TASK GOAL:
A faithful retyping of every entry below is wanted, with images left out.

EXERCISE DATA:

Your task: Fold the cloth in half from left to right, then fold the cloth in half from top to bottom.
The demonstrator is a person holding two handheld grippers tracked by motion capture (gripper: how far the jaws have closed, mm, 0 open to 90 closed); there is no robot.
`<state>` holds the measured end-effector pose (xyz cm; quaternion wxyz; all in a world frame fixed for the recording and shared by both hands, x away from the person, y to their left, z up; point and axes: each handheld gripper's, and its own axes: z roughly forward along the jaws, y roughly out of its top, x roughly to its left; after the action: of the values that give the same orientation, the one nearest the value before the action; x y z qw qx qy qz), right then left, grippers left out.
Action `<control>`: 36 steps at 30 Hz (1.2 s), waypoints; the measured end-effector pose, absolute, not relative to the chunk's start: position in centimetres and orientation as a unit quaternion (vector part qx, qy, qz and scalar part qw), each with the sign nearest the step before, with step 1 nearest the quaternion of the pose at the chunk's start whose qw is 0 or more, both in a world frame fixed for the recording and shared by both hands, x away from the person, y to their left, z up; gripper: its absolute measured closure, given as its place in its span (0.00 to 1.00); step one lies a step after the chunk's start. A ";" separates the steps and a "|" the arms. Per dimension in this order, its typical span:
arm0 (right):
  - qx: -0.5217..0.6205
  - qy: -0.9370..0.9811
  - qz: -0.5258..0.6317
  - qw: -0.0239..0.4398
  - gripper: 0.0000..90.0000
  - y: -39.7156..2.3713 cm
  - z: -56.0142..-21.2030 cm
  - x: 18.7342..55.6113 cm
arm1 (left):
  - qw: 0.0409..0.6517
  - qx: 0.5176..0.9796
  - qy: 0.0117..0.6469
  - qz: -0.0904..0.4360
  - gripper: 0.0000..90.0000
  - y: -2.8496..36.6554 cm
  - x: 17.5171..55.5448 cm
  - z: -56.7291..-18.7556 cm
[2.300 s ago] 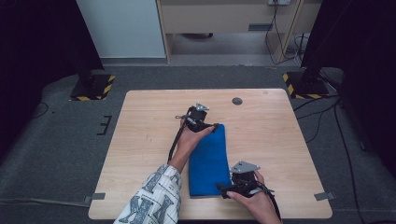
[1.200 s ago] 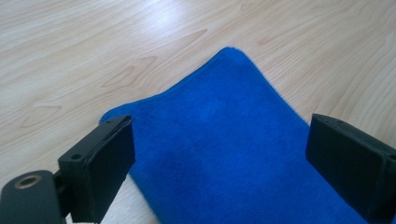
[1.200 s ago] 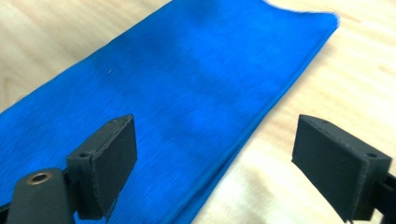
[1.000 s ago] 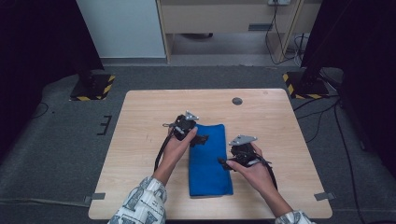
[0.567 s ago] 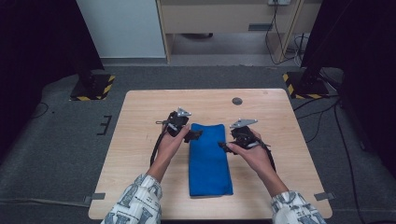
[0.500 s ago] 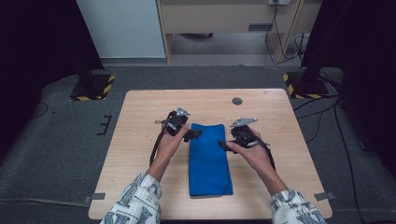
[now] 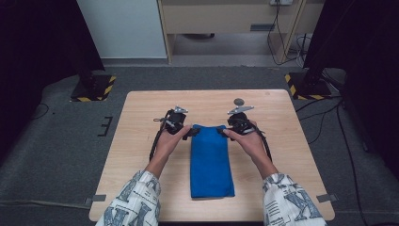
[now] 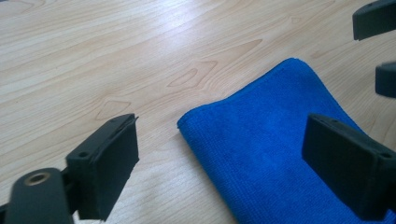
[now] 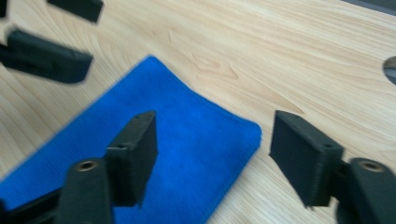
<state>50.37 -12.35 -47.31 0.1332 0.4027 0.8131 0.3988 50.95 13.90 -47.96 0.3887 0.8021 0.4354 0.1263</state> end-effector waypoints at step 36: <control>0.441 0.819 0.348 0.115 0.60 -11.9 -51.6 54.3 | 0.345 0.817 0.449 0.114 0.51 13.2 52.9 -51.7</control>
<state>54.30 -11.86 -51.61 0.1155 0.4414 0.8190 0.3479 52.92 13.23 -51.75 0.3447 0.8166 0.4488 0.1142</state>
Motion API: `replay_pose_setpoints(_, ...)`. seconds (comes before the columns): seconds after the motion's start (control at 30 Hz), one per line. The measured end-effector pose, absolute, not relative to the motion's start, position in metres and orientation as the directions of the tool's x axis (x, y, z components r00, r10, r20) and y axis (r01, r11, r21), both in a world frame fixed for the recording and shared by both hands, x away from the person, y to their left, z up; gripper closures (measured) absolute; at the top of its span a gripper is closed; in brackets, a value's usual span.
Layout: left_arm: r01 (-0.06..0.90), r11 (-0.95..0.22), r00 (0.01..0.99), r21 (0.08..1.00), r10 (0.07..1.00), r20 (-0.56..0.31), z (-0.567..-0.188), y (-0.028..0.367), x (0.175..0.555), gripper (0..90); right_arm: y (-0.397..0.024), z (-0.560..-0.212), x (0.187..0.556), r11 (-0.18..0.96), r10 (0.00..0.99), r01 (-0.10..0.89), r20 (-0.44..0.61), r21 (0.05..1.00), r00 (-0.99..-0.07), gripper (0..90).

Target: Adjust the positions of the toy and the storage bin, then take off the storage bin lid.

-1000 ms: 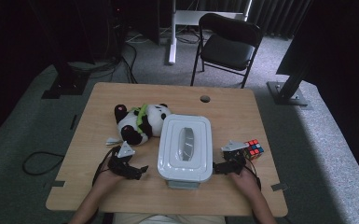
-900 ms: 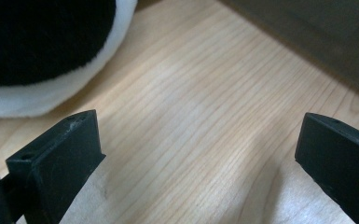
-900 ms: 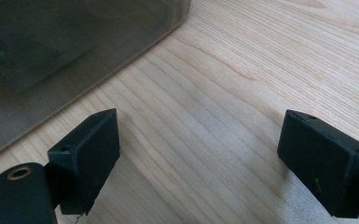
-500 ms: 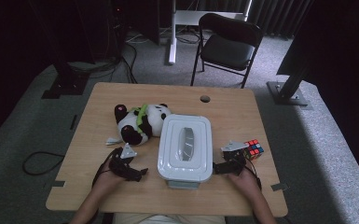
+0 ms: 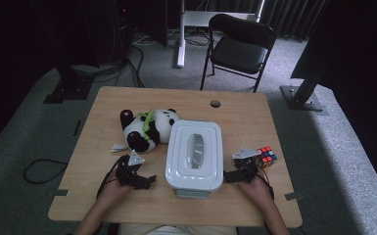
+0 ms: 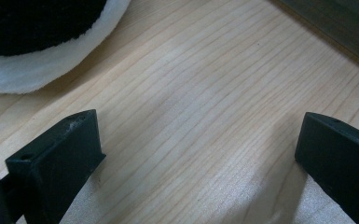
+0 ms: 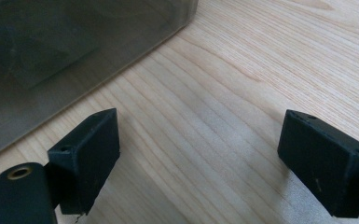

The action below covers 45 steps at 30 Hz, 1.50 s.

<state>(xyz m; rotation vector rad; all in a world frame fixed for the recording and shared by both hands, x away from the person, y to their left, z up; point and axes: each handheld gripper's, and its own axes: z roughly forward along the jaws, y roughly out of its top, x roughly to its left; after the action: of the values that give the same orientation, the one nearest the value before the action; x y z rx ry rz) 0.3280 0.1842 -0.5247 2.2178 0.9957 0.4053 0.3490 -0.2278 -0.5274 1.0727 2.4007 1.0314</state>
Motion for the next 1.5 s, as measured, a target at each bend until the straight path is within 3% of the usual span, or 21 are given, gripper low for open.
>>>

ANSWER TO THIS TASK:
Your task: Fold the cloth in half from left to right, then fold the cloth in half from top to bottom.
The demonstrator is a person holding two handheld grippers tracked by motion capture (gripper: how far the jaws have closed, mm, 0 open to 90 closed); there is no robot.
`<state>` holds the measured end-effector pose (xyz cm; quaternion wxyz; all in a world frame fixed for the recording and shared by both hands, x away from the person, y to their left, z up; point and axes: each handheld gripper's, and its own axes: z roughly forward along the jaws, y roughly out of its top, x roughly to its left; after the action: of the values that give the same orientation, the one nearest the value before the action; x y z qw qx qy qz), right then left, grippers left out.
Action `<control>`: 36 steps at 30 Hz (1.2 s), waypoints; the measured end-effector pose, absolute, not relative to the chunk's start: position in centimetres and orientation as a unit quaternion (vector part qx, qy, qz and scalar part qw), each with the sign nearest the step before, with step 1 nearest the quaternion of the pose at the chunk's start whose qw is 0 or more, both in a world frame fixed for the recording and shared by both hands, x away from the person, y to their left, z up; gripper: its absolute measured closure, given as its place in its span (0.00 to 1.00); step one lies a step after the chunk's start. A ";" separates the steps and a "|" the arms. Per dimension in this order, its typical span:
arm0 (right):
  - qx: -0.5217..0.6205
  - qy: -0.9370..0.9811
  - qz: -0.5258..0.6317
  - qw: -0.0239..0.4398
  - gripper: 0.0000..90.0000
  - y: -39.7156..2.3713 cm
  - z: -56.0142..-21.2030 cm
  - x: 18.7342..55.6113 cm
arm1 (left):
  - qw: 0.0409..0.6517
  - qx: 0.5176..0.9796
  - qy: 0.0117..0.6469
  - qz: -0.0904..0.4360
  - gripper: 0.0000..90.0000
  - y: -2.8496..36.6554 cm
  - x: 17.5171..55.5448 cm
  - z: -56.7291..-18.7556 cm
[2.300 s ago] 
[1.200 s ago] 
[1.200 s ago] 
[1.000 s ago] 
[0.567 s ago] 
[0.500 s ago] 
[now] 
[now] 
[now] 
<state>50.37 -12.35 -47.31 0.1332 0.4027 0.8131 0.3988 50.95 13.90 -47.96 0.3887 0.8021 0.4354 0.1263</state> end-effector waypoints at step 36: <control>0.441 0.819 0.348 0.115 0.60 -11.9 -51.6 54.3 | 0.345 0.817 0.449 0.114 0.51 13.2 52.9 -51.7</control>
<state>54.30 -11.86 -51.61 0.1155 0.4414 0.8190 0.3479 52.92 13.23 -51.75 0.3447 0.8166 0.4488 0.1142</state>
Motion API: `replay_pose_setpoints(_, ...)`. seconds (comes before the columns): seconds after the motion's start (control at 30 Hz), one per line. The measured end-effector pose, absolute, not relative to the motion's start, position in metres and orientation as the directions of the tool's x axis (x, y, z components r00, r10, r20) and y axis (r01, r11, r21), both in a world frame fixed for the recording and shared by both hands, x away from the person, y to their left, z up; gripper closures (measured) absolute; at the top of its span a gripper is closed; in brackets, a value's usual span.
Layout: left_arm: r01 (-0.06..0.90), r11 (-0.95..0.22), r00 (0.01..0.99), r21 (0.08..1.00), r10 (0.07..1.00), r20 (-0.56..0.31), z (-0.567..-0.188), y (-0.028..0.367), x (0.175..0.555), gripper (0..90); right_arm: y (-0.397..0.024), z (-0.560..-0.212), x (0.187..0.556), r11 (-0.18..0.96), r10 (0.00..0.99), r01 (-0.10..0.89), r20 (-0.44..0.61), r21 (0.05..1.00), r00 (-0.99..-0.07), gripper (0..90).

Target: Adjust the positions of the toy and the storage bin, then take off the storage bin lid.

-1000 ms: 
-900 ms: 
-900 ms: 
-500 ms: 
+0 ms: 
+0 ms: 
+0 ms: 

The action below covers 45 steps at 30 Hz, 1.50 s.

<state>(xyz m; rotation vector rad; all in a world frame fixed for the recording and shared by both hands, x away from the person, y to their left, z up; point and axes: each handheld gripper's, and its own axes: z roughly forward along the jaws, y roughly out of its top, x roughly to its left; after the action: of the values that give the same orientation, the one nearest the value before the action; x y z rx ry rz) 0.3280 0.1842 -0.5247 2.2178 0.9957 0.4053 0.3490 -0.2278 -0.5274 1.0727 2.4007 1.0314</state>
Motion for the next 1.5 s, as measured, a target at each bend until the straight path is within 3% of the usual span, or 21 are given, gripper low for open.
>>>

This response is now finished.